In my belly, the black thing opens one scaly eye.

“I mean, why not a real girl?” Liv says. “Like Julia, for example. Julia’s a certified heroine, not some flaky puck-f—”

“Take us to the woods!” I shout.

Kellan’s eyes flash at me in the mirror.

Liv’s head snaps around. “We are not going to the woods.”

Kellan pulls over hard into a drainage ditch and twists in his seat. “Why would you want to go back to the woods?”

“To see where they found the dead girl.”

“That is the absolute last place I would think you would ever want to be,” Kellan says incredulously.

“It is,” Liv says, blinking madly. “We are not going.”

“I hate to admit it, but Liv’s right,” Kellan says. “There’s an extremely good chance my dad could show up there. And the Fells is probably Paula Papademetriou’s next stop.”

“We are absolutely, positively not going,” Liv murmurs, shaking her head.

“You’re talking about nosing around a crime scene where the police dug up a body. Maybe a murdered body,” Kellan says.
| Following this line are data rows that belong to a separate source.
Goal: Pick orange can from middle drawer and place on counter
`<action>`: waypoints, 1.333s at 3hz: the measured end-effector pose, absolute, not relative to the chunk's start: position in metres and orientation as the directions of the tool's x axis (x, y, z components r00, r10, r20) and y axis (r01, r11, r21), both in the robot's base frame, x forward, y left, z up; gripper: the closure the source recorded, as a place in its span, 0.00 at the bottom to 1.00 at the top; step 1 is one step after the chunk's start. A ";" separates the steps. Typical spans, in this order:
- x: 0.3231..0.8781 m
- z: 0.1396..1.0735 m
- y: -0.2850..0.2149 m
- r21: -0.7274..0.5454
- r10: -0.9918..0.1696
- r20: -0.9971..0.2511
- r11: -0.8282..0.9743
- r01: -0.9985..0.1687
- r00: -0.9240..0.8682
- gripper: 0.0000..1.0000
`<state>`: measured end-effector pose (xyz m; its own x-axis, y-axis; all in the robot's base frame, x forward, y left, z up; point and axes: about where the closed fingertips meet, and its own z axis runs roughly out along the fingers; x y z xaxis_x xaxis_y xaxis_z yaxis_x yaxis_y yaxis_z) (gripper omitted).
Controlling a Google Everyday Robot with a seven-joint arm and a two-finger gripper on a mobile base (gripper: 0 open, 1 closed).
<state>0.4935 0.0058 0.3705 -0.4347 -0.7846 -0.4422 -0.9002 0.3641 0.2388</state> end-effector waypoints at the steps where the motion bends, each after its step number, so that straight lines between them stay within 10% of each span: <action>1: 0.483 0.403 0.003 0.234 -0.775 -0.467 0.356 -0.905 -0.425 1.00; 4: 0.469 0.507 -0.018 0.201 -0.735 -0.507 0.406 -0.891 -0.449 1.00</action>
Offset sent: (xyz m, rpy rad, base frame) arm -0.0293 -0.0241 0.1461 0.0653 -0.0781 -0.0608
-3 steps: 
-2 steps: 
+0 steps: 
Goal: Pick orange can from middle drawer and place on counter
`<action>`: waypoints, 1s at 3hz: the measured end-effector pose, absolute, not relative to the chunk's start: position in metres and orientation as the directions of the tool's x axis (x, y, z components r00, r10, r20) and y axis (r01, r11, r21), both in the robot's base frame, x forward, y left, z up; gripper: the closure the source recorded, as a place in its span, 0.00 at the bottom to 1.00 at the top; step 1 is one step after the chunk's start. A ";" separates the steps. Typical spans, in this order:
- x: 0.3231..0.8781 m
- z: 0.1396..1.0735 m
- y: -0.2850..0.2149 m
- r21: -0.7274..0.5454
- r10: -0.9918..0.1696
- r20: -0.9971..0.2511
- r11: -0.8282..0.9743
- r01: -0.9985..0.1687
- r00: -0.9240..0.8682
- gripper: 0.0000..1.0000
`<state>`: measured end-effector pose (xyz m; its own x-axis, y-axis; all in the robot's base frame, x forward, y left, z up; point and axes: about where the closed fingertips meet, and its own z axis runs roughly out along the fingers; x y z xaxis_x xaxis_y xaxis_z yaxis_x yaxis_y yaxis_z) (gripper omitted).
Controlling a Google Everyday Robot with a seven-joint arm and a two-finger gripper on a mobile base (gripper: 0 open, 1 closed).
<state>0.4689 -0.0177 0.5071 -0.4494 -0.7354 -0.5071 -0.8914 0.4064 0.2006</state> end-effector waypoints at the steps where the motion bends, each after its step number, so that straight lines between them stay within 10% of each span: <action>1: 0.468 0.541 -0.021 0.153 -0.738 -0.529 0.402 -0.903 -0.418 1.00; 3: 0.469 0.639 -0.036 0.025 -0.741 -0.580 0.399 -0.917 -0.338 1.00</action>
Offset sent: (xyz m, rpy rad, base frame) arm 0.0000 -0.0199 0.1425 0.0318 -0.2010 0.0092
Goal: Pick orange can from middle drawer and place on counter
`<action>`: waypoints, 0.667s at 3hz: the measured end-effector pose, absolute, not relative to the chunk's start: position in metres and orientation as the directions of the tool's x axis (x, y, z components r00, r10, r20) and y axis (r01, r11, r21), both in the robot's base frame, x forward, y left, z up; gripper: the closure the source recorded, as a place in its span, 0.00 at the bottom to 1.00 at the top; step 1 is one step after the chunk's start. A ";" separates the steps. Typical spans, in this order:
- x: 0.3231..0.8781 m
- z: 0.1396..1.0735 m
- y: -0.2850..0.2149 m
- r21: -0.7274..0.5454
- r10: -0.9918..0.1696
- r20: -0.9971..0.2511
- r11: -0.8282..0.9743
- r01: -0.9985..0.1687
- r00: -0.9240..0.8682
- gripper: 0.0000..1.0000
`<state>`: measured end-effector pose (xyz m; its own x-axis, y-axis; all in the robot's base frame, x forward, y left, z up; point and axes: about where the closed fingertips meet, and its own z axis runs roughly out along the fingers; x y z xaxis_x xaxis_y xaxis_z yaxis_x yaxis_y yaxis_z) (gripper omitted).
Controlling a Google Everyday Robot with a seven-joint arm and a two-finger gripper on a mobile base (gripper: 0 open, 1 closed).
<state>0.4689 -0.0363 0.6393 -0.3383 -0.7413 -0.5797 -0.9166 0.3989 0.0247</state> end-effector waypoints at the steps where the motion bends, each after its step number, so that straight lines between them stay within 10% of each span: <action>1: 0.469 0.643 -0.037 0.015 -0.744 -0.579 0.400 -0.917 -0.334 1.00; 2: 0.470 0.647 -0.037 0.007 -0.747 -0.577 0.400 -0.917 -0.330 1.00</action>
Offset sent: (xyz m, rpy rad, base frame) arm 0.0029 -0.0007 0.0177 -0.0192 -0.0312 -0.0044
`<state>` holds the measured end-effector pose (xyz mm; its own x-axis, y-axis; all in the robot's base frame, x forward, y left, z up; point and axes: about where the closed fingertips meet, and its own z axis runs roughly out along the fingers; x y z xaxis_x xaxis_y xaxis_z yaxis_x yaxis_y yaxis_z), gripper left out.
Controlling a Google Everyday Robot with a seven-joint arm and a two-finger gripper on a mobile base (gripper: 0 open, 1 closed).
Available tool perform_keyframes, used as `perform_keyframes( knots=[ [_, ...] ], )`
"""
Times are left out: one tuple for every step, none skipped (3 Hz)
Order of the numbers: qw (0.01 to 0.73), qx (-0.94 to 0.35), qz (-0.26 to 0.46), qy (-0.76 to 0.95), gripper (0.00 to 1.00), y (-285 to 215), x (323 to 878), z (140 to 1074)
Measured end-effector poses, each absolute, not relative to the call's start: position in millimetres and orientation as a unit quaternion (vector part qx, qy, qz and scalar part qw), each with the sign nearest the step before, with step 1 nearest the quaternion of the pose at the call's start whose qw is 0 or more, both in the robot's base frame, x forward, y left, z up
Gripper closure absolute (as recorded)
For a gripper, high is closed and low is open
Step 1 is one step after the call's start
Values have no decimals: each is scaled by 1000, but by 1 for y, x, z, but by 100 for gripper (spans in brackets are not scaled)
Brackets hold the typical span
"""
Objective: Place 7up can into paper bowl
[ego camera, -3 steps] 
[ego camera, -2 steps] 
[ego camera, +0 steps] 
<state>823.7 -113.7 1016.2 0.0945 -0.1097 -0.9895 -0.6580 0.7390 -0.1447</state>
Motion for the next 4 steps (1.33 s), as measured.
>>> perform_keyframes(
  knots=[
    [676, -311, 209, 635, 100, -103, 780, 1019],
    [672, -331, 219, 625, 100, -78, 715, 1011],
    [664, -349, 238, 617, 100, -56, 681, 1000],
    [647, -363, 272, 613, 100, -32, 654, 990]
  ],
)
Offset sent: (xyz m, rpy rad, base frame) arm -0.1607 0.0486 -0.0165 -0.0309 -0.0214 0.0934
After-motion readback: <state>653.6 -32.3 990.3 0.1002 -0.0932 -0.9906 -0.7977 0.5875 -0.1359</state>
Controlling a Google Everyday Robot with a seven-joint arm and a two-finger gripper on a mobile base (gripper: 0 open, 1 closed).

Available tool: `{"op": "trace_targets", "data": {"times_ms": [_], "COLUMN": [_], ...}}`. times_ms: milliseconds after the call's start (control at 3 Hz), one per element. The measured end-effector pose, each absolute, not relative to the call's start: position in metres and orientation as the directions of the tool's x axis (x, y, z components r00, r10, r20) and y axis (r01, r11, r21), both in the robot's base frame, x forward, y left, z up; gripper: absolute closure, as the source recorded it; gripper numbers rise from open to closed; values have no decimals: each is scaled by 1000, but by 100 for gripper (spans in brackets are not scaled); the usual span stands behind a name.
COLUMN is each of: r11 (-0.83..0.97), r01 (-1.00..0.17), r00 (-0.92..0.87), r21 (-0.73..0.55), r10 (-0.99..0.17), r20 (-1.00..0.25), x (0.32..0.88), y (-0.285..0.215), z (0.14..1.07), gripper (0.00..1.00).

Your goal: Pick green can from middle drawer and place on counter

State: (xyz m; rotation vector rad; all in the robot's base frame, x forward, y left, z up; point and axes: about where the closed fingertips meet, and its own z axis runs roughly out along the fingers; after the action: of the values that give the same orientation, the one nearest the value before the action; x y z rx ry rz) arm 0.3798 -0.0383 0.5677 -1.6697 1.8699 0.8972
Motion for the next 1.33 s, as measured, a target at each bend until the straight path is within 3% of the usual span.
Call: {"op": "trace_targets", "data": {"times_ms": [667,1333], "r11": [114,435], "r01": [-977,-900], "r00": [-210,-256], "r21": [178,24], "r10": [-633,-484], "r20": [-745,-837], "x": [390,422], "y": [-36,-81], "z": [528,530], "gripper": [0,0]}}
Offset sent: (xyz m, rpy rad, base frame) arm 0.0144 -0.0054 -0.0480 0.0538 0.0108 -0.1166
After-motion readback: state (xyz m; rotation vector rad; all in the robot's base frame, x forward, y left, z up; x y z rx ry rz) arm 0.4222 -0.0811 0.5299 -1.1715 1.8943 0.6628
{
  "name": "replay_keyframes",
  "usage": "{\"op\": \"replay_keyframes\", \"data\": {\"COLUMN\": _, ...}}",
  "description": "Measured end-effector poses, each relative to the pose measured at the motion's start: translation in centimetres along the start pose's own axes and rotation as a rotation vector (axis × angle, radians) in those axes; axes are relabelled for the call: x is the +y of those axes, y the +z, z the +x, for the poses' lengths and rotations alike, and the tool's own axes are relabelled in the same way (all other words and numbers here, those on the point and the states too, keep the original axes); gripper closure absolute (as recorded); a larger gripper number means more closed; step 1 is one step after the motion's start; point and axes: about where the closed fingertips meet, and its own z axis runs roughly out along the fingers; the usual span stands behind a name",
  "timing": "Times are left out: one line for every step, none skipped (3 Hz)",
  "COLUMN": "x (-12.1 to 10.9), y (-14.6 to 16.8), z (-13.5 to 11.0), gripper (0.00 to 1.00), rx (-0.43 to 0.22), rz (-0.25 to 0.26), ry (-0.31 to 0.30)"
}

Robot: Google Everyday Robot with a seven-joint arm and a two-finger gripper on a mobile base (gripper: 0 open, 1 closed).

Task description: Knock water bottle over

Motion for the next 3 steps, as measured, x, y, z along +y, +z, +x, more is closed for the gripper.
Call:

“No one said anything about digging,” I point out. “Based on my research, the elements would have exposed her.”

“Aren’t you afraid of what you’ll see? There could still be remnants. Hair. Blood,” Kellan continues, as though he’s thinking of these possibilities for the first time and starting to freak out.

“Doubtful,” I say. “The rain would have washed them away.”

“Seriously, what’s wrong with you?” Liv says. “Do you have to be so macabre?”

I shoot Liv an insulted glare. But Kellan ignores us, earnest as all heck, determined to offer some special wisdom gleaned from being the son of a cop. “You have no idea what’s up there. And seeing disturbing stuff can really affect you. There’s no unseeing it. My dad knows cops who have this condition called PTSD from the bad stuff they’ve seen—”

“You might say I know something about it,” I interrupt flatly.

“Right. I’m sorry.” His eyebrows gather, pained. “That was out of line.”

That’s when I notice his eyes are clear green glass, eyes GIRLS titter about, and there is empathy there, but not pity. I know pity, it repels me, and his eyes do not repel me. I could get lost in them, but I won’t. I sort of wish he would turn around, because it’s easier to look at the back of Kellan’s head than his eyes.

“I just don’t get how seeing a grave can be a good thing,” he continues, his voice softer, the edges of his words rounder. “Given what you’ve been through.”

Green glass. Rare. An eye color no one else has.

“That body has nothing to do with what happened to us,” Liv says firmly. “It’s irrelevant.”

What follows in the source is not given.